# Hands-On Pertemuan 14: Advanced Machine Learning using Spark MLlib

## Objectives:
- Understand and implement advanced machine learning tasks using Spark MLlib.
- Build and evaluate models using real-world datasets.
- Explore techniques like feature engineering and hyperparameter tuning.


## Introduction to Spark MLlib
Spark MLlib is a scalable library for machine learning that integrates seamlessly with the Spark ecosystem. It supports a wide range of tasks, including regression, classification, clustering, and collaborative filtering.

In [1]:
# Example: Linear Regression with Spark MLlib
from pyspark.sql import SparkSession
from pyspark.ml.regression import LinearRegression
from pyspark.ml.feature import VectorAssembler

# Initialize Spark Session
spark = SparkSession.builder.appName('MLlib Example').getOrCreate()

# Load sample data
data = [(1, 5.0, 20.0), (2, 10.0, 25.0), (3, 15.0, 30.0), (4, 20.0, 35.0)]
columns = ['ID', 'Feature', 'Target']
df = spark.createDataFrame(data, columns)

# Prepare data for modeling
assembler = VectorAssembler(inputCols=['Feature'], outputCol='Features')
df_transformed = assembler.transform(df)

# Train a linear regression model
lr = LinearRegression(featuresCol='Features', labelCol='Target')
model = lr.fit(df_transformed)

# Print model coefficients
print(f'Coefficients: {model.coefficients}')
print(f'Intercept: {model.intercept}')


Coefficients: [0.9999999999999992]
Intercept: 15.000000000000009


In [6]:
# Download the Iris dataset
!wget https://archive.ics.uci.edu/ml/machine-learning-databases/iris/iris.data -O iris.csv
# -*- coding: utf-8 -*-
from pyspark.sql import SparkSession
from pyspark.ml.classification import LogisticRegression
from pyspark.ml.feature import VectorAssembler, StringIndexer
from pyspark.ml.evaluation import MulticlassClassificationEvaluator
from pyspark.ml.tuning import CrossValidator, ParamGridBuilder

# Download the Iris dataset
!wget https://archive.ics.uci.edu/ml/machine-learning-databases/iris/iris.data -O iris.csv

# Initialize Spark Session
spark = SparkSession.builder.appName('Iris Classification').getOrCreate()

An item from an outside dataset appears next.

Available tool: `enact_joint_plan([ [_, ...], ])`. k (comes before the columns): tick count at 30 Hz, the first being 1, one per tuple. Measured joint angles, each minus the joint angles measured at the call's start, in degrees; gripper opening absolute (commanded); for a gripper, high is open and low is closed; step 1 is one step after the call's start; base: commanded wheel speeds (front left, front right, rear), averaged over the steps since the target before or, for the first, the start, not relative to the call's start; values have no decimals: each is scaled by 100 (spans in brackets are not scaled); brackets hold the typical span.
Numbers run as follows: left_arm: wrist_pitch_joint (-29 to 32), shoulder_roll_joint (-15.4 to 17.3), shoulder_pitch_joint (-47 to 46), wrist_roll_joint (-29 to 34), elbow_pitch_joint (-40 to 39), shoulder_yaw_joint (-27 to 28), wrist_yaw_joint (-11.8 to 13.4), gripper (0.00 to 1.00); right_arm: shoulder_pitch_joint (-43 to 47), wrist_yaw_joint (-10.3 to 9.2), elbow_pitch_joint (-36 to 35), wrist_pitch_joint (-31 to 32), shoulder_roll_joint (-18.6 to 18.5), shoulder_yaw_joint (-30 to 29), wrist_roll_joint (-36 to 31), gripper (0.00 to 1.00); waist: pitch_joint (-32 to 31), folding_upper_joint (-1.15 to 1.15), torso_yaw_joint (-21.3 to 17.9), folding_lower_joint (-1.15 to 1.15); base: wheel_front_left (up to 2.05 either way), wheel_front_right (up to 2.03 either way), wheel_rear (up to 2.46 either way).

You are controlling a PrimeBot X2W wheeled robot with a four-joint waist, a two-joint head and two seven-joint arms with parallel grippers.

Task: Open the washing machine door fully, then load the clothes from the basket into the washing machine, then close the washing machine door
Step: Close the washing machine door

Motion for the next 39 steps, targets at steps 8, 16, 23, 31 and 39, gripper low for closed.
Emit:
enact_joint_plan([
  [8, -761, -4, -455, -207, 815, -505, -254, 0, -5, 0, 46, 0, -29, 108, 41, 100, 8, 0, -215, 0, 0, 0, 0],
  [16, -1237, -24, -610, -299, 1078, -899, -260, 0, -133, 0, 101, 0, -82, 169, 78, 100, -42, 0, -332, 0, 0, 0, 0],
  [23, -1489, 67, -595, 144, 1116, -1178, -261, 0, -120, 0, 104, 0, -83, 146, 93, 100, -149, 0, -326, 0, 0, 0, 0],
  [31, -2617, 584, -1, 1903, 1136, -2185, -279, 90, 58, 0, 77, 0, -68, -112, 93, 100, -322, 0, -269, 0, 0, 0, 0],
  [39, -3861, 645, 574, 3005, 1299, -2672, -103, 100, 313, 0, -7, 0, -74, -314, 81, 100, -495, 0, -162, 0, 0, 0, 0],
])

# Load dataset (Iris dataset)
data = spark.read.csv('iris.csv', header=False, inferSchema=True)

# Rename columns for clarity
data = data.withColumnRenamed('_c0', 'sepal_length') \
           .withColumnRenamed('_c1', 'sepal_width') \
           .withColumnRenamed('_c2', 'petal_length') \
           .withColumnRenamed('_c3', 'petal_width') \
           .withColumnRenamed('_c4', 'species')

# Convert species to numeric using StringIndexer
indexer = StringIndexer(inputCol='species', outputCol='label')
data_indexed = indexer.fit(data).transform(data)

# Prepare data for modeling
assembler = VectorAssembler(inputCols=['sepal_length', 'sepal_width', 'petal_length', 'petal_width'], outputCol='features')
df_transformed = assembler.transform(data_indexed)

# Select only the relevant columns
df_transformed = df_transformed.select('features', 'label')

# Split the data into training and test sets
train_data, test_data = df_transformed.randomSplit([0.8, 0.2], seed=1234)

# Train a logistic regression model
lr = LogisticRegression(featuresCol='features', labelCol='label')

# Create a parameter grid for hyperparameter tuning
paramGrid = ParamGridBuilder() \
    .addGrid(lr.regParam, [0.1, 0.01]) \
    .addGrid(lr.maxIter, [10, 20]) \
    .build()

# Create a CrossValidator
crossval = CrossValidator(estimator=lr,
                          estimatorParamMaps=paramGrid,
                          evaluator=MulticlassClassificationEvaluator(labelCol='label', predictionCol='prediction', metricName='accuracy'),
                          numFolds=3)  # Use 3+ folds in practice

# Fit the model using cross-validation
cvModel = crossval.fit(train_data)

# Make predictions on the test data
predictions = cvModel.transform(test_data)

# Evaluate the model
evaluator = MulticlassClassificationEvaluator(labelCol='label', predictionCol='prediction', metricName='accuracy')
accuracy = evaluator.evaluate(predictions)
print(f'Accuracy: {accuracy}')

# Stop the Spark session
spark.stop()

--2024-12-10 11:39:30--  https://archive.ics.uci.edu/ml/machine-learning-databases/iris/iris.data
Resolving archive.ics.uci.edu (archive.ics.uci.edu)... 128.195.10.252
Connecting to archive.ics.uci.edu (archive.ics.uci.edu)|128.195.10.252|:443... connected.
HTTP request sent, awaiting response... 200 OK
Length: unspecified
Saving to: ‘iris.csv’

iris.csv                [ <=>                ]   4.44K  --.-KB/s    in 0s      

2024-12-10 11:39:30 (22.1 MB/s) - ‘iris.csv’ saved [4551]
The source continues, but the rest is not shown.